III: Strategy

38 3 0
                                    

"Mengenai promo dan social media quiz untuk weekend akhir bulan nanti, apa pakai jumlah kuota yang sama seperti yang sebelumnya, Mba Sya?"

Shesya melihat hasil laporan dari promo dan quiz yang dimaksud Latifah--admin umum Amore. Jika dilihat dari segi grafik minat konsumen, kegiatan triwulan tersebut memang berhasil menambah minat para pelanggannya. Apalagi tidak jarang customer loyal mereka kerap bertanya mengenai apakah acara tersebut akan diadakan kembali atau tidak.

"Bagian produksi siap kalau ada penambahan kuota pemenang?" tanya Shesya pada Farah yang duduk di deretan ujung, bersama rekan koordinator lainnya.

"Saya sudah sempat nanya sama beberapa, Mba. Dan mereka menyanggupi," jawab perempuan berjilbab hitam tersebut.

Shesya mengangguk sekilas. Ditatapnya satu per satu peserta rapat bulanan Amore Bakery tersebut. Ia sangat ingin menambah kuota pemenang seperti usulan mereka, namun masih ada beberapa pertimbangan yang menahan perempuan berlesung pipi itu. Menjadi seorang pengusaha muda memang terlihat sangat menggiurkan, meski sebenernya begitu banyak hal yang harus diperhitungkan di belakangnya.

"Sementara kamu share aja dulu banner-nya. Mengenai pemenang, jangan disebutkan dulu jumlahnya. Kalau apa-apa saja reward yang didapat, sepertinya gak masalah." Shesya menutup buku kecil yang selalu dibawanya saat melakukan rapat bulanan. "Besok Mba mau bahas soal kafe dulu, setelahnya kita atur lagi di rapat umum Amore. Kita bahas mengenai cabang Amore yang di JakSel, sekalian mengenai kelanjutan promo and quiz ini juga."

Setelahnya, Shesya mempersilakan anggota rapat untuk kembali melanjutkan pekerjaan mereka masing-masing. Termasuk Meisya yang harus kembali ke ruangannya karena harus mengurus beberapa pembayaran.

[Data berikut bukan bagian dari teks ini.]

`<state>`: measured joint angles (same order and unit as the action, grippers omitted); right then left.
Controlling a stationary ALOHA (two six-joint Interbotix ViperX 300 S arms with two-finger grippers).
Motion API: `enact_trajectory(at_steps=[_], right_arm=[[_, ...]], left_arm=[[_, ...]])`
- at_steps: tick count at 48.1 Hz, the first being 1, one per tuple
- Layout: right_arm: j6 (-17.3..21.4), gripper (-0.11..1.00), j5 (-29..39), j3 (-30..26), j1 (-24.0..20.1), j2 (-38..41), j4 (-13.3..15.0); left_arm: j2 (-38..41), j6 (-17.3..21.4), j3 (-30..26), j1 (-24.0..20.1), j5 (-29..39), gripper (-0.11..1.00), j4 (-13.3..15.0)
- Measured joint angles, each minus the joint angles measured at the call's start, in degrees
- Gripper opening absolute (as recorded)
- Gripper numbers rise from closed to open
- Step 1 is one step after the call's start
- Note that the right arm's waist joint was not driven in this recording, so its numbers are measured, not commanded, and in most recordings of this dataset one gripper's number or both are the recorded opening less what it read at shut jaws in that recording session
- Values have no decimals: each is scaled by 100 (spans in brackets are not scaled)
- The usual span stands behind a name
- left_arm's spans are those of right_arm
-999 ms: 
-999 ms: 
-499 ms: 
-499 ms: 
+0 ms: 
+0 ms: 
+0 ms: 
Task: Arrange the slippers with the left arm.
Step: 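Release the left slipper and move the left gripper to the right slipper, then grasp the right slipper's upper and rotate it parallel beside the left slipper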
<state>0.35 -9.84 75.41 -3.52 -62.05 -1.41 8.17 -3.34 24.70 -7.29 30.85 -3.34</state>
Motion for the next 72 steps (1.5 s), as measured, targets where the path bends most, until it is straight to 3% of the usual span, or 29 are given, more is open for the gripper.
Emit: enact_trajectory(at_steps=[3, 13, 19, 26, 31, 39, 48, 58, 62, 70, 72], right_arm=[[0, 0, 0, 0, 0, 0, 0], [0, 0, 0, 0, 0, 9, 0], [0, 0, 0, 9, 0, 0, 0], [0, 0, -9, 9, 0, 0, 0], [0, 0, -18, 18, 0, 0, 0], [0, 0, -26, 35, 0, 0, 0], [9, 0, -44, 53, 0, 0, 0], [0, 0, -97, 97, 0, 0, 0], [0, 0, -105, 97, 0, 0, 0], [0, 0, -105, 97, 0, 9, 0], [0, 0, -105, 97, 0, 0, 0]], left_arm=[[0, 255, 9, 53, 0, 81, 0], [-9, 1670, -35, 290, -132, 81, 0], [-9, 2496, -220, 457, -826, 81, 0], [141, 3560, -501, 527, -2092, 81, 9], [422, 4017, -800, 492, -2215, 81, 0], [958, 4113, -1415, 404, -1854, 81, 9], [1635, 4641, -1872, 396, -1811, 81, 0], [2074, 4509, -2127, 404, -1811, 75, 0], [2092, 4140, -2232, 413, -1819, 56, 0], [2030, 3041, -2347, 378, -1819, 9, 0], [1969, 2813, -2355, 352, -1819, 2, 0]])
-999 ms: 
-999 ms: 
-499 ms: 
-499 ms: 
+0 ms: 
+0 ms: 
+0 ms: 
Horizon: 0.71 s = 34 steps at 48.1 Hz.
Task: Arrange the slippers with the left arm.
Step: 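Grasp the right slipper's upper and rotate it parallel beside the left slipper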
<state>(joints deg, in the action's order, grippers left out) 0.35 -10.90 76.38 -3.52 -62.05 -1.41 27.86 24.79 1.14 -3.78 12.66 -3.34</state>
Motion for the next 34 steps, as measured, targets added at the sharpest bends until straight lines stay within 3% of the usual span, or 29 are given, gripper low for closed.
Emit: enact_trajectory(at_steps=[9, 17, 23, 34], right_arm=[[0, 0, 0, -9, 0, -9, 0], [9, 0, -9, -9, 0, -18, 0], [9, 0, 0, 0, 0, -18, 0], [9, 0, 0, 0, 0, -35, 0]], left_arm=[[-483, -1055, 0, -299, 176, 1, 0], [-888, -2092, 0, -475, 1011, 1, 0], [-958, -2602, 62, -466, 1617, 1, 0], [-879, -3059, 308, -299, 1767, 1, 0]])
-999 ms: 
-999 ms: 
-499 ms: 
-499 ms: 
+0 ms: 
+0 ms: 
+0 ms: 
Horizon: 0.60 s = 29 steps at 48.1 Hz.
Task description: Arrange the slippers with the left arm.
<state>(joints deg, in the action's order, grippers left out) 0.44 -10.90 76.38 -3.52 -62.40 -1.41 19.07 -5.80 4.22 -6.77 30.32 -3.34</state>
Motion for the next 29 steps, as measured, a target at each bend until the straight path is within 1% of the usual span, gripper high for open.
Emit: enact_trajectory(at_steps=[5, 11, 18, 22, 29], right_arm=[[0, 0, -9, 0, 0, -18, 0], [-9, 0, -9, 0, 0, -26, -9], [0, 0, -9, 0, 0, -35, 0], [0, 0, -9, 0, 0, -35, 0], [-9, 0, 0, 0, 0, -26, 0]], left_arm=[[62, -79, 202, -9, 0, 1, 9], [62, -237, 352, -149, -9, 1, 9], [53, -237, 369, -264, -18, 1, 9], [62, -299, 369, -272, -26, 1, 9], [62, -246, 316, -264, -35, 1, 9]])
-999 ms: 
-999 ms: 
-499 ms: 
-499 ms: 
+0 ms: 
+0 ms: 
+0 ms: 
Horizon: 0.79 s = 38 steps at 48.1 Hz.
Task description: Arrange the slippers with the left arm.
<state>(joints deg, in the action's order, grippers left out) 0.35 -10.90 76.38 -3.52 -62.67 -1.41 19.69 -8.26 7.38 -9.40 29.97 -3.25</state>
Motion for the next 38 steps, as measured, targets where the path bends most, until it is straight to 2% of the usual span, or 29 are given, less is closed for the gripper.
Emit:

"Ada kabar dari Tama?" tanya Shesya tepat saat Meisya hampir menggeser pintu ruang rapat.

"Harusnya, sih, sekarang he's on his way to lunch with our target."

Sebelah alis Shesya terangkat mendengar jawaban tersebut. "He is? Waw."

"Ya dan lo kalah langkah sama guardian yang biasa cuma nge-backing pas lo dianiaya sama korban-korban lo itu." Meisya tertawa di akhir kalimatnya yang membuat Shesya lantas mendengus kesal.

Empat hari sejak pembicaraan terakhir mereka mengenai permintaan Shesya untuk Tama yang turut bermain dan memang sepertinya ia harus mengakui kehebatan pengacara muda yang tak lain adalah sahabatnya itu. Tama benar-benar melakukan permintaan Shesya untuk mendekati Aurel. Terbukti dengan pria itu yang telah berhasil kembali menghubungi Aurel dengan begitu mudah.

Lagi, Shesya mendengus kesal. "Itu mah Aurel-nya aja yang murah!" Perempuan itu lantas menghempaskan punggungnya pada sandaran kursi. "Lo telpon dia, deh, ntar. Bilang kita dinner di luar nanti. Tempat biasa. Langsung ketemu di sana. Sekalian lo minta Farah sama Dimas buat jagain Amore dulu. Suruh sampein ke SPV Kafe juga. Gue mau keluar bentar."

"Mau kemana lo?"

"Ngamburin minyak, ngukur jalan," jawab Shesya sekenaknya, lalu mengusir Meisya untuk segera kembali bekerja.

❤❤❤❤❤

Sejak beberapa jam yang lalu, Shesya terus mengemudikan mobilnya tanpa arah. Setelah sempat berhenti di salah satu restoran fast food untuk makan siang, dan mampir ke minimarket si merah untuk membeli minuman dingin dan beberapa batang coklat, perempuan mungil itu terus saja berkeliling seperti alasan ngawur yang ia katakan pada Meisya tadi. Pikirannya terus berkelana mencari cara untuk dapat mendekati Pandu, namun nihil.

Pandu adalah kasus yang jauh berbeda dengan korban-korban Shesya sebelumnya. Terlebih, pria itu terlihat begitu lurus. Meisya yang sebelumnya kerap membantu Shesya untuk mengatur strategi mendekati korban pun hingga saat ini belum kunjung menemukan ide yang tepat. Mereka seolah sulit menemukan celah untuk membuat perangkap pada lawan mereka kali ini.